I am currently trying to make a code capable of aggregating two or more dictionaries together to ultimately make a .csv file containing the following basic set up:
TF-A TF-A TF-B TF-B
ids gene name score sum hits score sum hits ... gene description
id1 gene A 53.85 14 37.65 7 ... stuff
id2 gene B 97.55 11 63.94 8 ... stuff
id3 gene C 88.67 9 79.43 12 ... stuff
id4 gene D 69.35 12 13.03 13 ... stuff
... ...... ...... ... ... ... ..........
idx gene Z 49.32 8 84.03 10 ... stuff
The dictionaries contain the names of genes as keys, with corresponding values being an array of scores (these scores are generated by calculating the probability of a transcription factor, a.k.a. TF, binding to a gene at a certain position). Each TF has one dict, and its keys only contain genes that it has at least one score with. After the dictionaries are opened, set intersection is used in order to generate a list of genes that all given transcription factors have in common, which are then organized into the dataframe in the "gene name" column in a for loop. Because of previous class structures I built before (not shown), I can retrieve the common name and description of each gene easily and place it in the "gene description" column using df.set_value.
for id in common_names:
gene_name= idconverter.getgene(id).gene_name
gene_description= idconverter.getgene(id).description
df.set_value(id,'gene name', gene_name)
df.set_value(id,'gene name', gene_description)
However, the number of columns in the dataframe is dependent on the number of transcription factors the user wishes to analyze.
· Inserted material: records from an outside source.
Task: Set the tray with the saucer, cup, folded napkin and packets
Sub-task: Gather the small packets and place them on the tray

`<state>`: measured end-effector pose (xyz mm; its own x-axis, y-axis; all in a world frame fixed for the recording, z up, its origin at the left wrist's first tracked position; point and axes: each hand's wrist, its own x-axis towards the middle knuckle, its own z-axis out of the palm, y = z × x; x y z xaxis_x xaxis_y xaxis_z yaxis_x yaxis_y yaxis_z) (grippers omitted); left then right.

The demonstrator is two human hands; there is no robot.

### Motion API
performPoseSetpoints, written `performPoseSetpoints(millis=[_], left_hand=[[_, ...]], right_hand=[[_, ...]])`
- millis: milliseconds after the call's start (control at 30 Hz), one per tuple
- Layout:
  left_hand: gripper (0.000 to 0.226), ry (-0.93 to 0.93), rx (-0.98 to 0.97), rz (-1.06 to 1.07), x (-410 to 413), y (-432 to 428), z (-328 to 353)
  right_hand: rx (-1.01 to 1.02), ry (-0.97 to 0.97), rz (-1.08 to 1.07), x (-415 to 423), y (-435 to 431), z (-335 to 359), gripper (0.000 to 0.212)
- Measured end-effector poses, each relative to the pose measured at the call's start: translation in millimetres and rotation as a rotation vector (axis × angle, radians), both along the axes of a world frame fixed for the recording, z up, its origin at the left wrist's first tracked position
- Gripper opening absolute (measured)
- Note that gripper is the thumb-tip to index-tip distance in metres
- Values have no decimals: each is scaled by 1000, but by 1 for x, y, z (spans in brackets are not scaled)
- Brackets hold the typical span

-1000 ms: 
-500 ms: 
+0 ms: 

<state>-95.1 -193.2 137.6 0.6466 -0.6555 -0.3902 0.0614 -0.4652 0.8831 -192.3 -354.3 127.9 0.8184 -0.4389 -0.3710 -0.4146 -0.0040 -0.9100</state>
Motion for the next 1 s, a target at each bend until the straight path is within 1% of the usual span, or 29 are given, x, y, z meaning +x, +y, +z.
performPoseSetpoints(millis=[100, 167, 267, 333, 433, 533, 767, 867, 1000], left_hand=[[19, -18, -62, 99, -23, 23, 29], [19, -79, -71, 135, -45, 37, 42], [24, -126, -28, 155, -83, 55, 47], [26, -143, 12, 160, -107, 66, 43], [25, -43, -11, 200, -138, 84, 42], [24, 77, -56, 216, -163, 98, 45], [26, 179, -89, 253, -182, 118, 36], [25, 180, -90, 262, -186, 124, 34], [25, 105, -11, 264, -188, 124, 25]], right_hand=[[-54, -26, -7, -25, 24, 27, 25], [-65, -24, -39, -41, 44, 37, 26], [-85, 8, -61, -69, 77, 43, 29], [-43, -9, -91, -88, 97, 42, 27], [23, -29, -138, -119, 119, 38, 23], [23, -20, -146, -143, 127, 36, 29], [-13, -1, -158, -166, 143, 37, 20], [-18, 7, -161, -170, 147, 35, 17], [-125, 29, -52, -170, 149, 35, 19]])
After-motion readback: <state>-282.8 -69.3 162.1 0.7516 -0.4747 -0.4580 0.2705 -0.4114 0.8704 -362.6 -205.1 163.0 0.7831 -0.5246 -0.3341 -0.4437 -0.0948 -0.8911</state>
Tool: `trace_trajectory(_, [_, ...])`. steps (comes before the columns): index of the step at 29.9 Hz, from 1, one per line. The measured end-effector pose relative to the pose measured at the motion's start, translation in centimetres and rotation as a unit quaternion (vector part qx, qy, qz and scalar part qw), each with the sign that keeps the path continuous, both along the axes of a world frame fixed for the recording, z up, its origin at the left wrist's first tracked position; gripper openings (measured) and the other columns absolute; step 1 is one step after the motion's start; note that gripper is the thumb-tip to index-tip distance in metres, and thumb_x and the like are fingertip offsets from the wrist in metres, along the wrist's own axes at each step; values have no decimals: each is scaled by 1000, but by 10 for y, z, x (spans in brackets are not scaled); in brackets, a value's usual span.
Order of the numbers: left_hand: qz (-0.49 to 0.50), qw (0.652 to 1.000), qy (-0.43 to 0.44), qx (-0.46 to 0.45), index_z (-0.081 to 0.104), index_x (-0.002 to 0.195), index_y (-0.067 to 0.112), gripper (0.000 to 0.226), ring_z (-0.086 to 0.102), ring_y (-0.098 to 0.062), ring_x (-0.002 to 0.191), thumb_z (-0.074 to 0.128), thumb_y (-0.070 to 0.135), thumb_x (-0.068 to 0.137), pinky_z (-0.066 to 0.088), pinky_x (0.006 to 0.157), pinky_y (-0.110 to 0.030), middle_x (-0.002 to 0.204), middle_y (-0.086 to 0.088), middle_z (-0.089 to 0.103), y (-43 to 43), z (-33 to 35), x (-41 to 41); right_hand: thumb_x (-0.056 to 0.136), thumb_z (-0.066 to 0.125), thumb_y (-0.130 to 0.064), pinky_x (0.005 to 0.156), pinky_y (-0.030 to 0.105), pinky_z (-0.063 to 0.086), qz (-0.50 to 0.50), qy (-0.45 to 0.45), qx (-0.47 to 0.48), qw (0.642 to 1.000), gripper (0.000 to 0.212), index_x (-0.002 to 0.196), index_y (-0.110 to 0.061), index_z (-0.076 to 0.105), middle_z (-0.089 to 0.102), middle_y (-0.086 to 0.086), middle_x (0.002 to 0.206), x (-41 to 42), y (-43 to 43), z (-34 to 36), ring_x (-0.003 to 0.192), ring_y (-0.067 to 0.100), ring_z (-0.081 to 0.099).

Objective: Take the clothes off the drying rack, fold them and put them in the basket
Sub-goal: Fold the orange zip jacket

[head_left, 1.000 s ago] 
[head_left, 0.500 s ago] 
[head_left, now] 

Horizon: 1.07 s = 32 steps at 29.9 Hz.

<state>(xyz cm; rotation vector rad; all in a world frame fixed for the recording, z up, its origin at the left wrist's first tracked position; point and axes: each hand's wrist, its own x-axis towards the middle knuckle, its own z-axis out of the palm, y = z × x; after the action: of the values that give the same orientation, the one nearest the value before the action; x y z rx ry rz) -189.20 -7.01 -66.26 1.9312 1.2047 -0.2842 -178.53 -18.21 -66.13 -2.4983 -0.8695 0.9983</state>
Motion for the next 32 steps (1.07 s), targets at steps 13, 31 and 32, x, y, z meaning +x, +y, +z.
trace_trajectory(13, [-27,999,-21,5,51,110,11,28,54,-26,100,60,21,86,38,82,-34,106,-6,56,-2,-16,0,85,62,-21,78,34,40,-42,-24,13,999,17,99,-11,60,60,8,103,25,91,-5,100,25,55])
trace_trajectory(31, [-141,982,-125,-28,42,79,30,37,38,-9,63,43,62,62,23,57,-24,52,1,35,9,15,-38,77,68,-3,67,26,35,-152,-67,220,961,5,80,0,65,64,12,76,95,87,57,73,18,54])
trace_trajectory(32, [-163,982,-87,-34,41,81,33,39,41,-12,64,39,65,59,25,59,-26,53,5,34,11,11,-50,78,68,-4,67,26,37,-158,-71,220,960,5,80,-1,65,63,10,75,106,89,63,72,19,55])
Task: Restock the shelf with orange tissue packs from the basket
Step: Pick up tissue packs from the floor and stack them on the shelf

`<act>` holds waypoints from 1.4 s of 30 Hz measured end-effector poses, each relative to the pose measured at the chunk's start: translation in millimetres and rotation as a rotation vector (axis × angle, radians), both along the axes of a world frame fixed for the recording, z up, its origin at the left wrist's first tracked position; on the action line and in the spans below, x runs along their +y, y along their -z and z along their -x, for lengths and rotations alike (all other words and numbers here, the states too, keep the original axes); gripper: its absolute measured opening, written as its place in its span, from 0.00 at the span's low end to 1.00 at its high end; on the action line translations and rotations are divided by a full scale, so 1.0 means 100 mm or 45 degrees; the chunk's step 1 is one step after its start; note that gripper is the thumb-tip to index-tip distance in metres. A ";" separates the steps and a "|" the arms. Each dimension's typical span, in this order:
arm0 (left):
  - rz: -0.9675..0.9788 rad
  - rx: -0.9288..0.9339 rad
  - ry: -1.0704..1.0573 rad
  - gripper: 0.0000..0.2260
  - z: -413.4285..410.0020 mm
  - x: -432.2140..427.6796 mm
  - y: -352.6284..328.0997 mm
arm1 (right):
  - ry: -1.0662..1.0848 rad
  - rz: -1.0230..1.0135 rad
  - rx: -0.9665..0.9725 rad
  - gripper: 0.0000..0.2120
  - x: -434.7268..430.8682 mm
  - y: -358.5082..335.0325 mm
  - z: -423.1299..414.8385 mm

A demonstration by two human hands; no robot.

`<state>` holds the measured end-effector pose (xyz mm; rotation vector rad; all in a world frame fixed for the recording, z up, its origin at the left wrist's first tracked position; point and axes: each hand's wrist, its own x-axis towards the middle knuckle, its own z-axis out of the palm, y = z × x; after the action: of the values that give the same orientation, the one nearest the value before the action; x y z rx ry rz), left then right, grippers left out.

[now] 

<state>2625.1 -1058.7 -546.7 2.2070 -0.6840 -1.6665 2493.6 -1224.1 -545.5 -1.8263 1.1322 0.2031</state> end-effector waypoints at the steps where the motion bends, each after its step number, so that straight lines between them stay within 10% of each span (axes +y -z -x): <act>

So, a user putting in two TFs will add four columns to the dataframe– two columns for TF-A (sum of scores and number of scores, or 'hits'), and two columns for TF-B. Inputting three TFs will yield six columns, inputting four TFs will yield eight columns, and so on. The ID, gene name, and description columns are constant.
So, before I build the dataframe, I make a list that expands for every TF given.
ColumnList = []
for tf_id in tf_id_list:
ColumnList+=['{} Total Sum of Hits'.format(tf_id), '{} Number of Hits'.format(tf_id)]
With this list, I concatenate it with the other column names, and then instantiate my dataframe.
df= DataFrame(columns= ['ids','gene name']+ColumnList+['gene description'])
As shown above, I can easily set the names and description in the correct cell in the dataframe. And I can easily calculate the number of hits and total sum of scores for each gene according to which TF from the original dicts, but I have NO idea how to place this information in their according cell. Because the number of columns is dependent on the inputted TFs, I do not know what kind of code I should write in order to accommodate for this variable number of columns, or how to specify column based on its adhering TF. Can anybody recommend me the proper code set up and/or methods?
I have done some research, and I did see a method whereby one can add in a certain piece of information into a cell based on what kind of information is present in another column (but in the same row):
Modifying a subset of rows in a pandas dataframe
df.ix[df.A==0, 'B'] = np.nan
If you read the code in the link provided above, this piece of code above adds in a NaN into the 'B' column whenever a zero is present in the 'A' column. I thought I could utilize this methodology, but given that I need to add the number of hits and total sum of scores based on whether they relate to the first TF, second TF, or third TF, and so on. Would one write:
for id in common_genes:
for tf_id in tf_id_list:
df.ix[df.'{} Number of Hits'.format(tf_id)== tf_id]= number_hits
df.ix[df.'{} Total Sum of Scores'.format(tf_id)== tf_id]= sum_scores
I don't believe that's correct, since the my IDE says the syntax does not compile. I also should note, I have simplified the above code a little bit– the variables "number_hits" and "sum_scores" are actually derived from a dictionary that contains gene names as keys, and a list of hits, score sum, and pertaining TF name as values.